The Struggle is Real

Thank you to everyone for sending thoughts and prayers to Travis and our family. Travis spent eleven days in the hospital. He is home now and is currently doing better.

The hospital stay was difficult for Travis. When he was in the ER he wasn’t given his medications. Honestly, a hospital is the last place that I would expect that to happen. Travis spent 30 hours in the ER (closet) room that I described in my blog last week. He was transported to the psychiatric hospital late the second day. It wasn’t until the next day (day three) that a nurse from the psychiatric hospital called me to find out what medications he takes. Then she had to call Travis’s pharmacy to confirm medications and doses. So he missed two full days of his medications.

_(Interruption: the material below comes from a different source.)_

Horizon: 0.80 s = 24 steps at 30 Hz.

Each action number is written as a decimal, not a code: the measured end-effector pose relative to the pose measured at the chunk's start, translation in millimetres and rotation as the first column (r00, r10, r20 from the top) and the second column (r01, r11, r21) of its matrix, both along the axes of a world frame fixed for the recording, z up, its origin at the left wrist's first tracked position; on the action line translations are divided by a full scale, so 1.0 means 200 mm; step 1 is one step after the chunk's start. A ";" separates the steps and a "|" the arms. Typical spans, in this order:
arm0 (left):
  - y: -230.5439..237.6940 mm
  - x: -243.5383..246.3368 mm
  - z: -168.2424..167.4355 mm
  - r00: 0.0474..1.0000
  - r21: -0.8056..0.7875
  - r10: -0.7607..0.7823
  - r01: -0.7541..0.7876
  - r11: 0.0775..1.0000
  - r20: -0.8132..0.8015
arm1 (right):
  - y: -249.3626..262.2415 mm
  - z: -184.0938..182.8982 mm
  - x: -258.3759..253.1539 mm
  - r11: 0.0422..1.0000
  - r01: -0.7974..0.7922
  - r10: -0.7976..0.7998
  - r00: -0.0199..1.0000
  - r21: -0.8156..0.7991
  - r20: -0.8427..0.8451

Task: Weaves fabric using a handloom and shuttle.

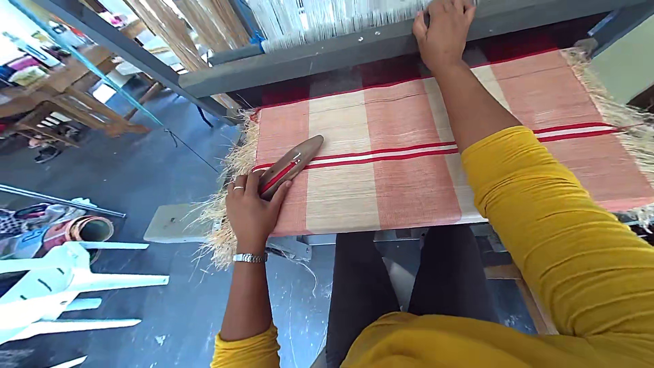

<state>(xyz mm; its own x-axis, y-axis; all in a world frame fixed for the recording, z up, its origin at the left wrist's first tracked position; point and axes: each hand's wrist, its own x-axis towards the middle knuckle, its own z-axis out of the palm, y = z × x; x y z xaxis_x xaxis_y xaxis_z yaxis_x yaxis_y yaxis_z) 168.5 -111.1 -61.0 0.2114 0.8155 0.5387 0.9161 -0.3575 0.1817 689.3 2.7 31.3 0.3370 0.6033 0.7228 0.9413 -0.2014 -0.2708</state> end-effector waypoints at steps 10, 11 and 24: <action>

Our concern was that we needed help getting Travis stabilized, yet he wasn’t receiving his medications. We felt like this was not going to help him to get better.

By this time Travis had also been without nicotine for two days. He called me early the first morning in Colorado Springs. He was extremely agitated. He couldn’t wear his shorts because they had a string attached to the elastic waist. They were an older pair of shorts, but he refused to let them cut the string off. He was mad because they would not allow him to smoke his cigarettes because the pack was open. They only allow non-opened brand new packs. At breakfast they would not allow him to use syrup on the waffles they were serving and they wouldn’t allow him to drink chocolate milk.

Patients are only allowed to smoke two cigarettes, four times a day. After each meal and before bedtime. Luckily for him, I had difficulty sleeping at the hotel, so I got up and showered and dressed at 4:30am. I found my way to a store to get him cigarettes and then found my way to the hospital. The hospital door was locked, I had to be buzzed in. I then filled out a form indicating that I was leaving Travis the cigarettes. I shared with the receptionist that Travis was desperate to have them and asked her if they could be brought to him right away.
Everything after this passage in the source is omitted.